PROBLEM TO WORK ON:
Wherever a picture appears, skip it and retype the rest of the data exactly.
-------------------------
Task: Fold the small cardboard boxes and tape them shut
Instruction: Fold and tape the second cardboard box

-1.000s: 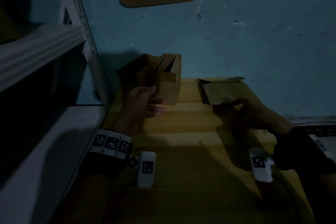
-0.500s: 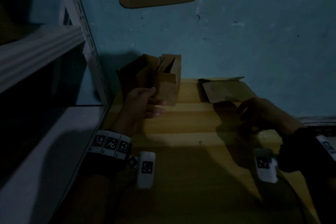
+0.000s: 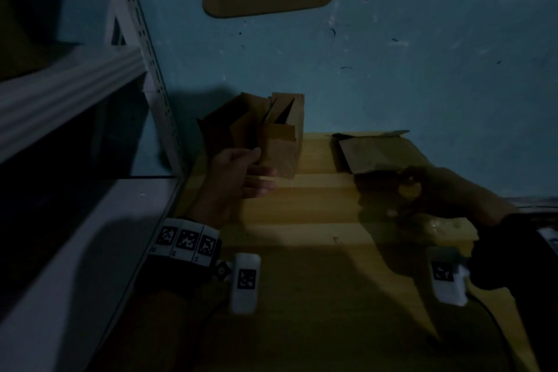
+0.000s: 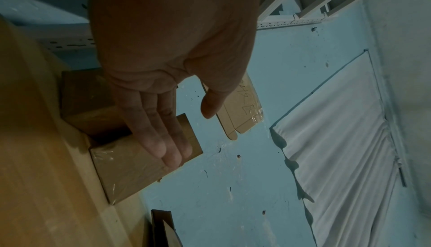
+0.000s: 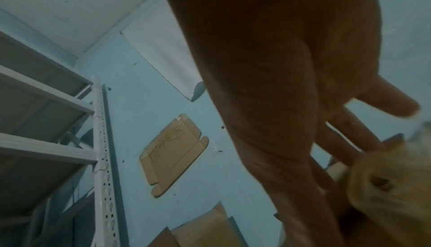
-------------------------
ANSWER SECTION:
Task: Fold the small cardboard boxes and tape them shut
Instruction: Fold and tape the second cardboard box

-1.000s: 
-0.500s: 
+0.000s: 
+0.000s: 
+0.000s: 

No additional output will be given.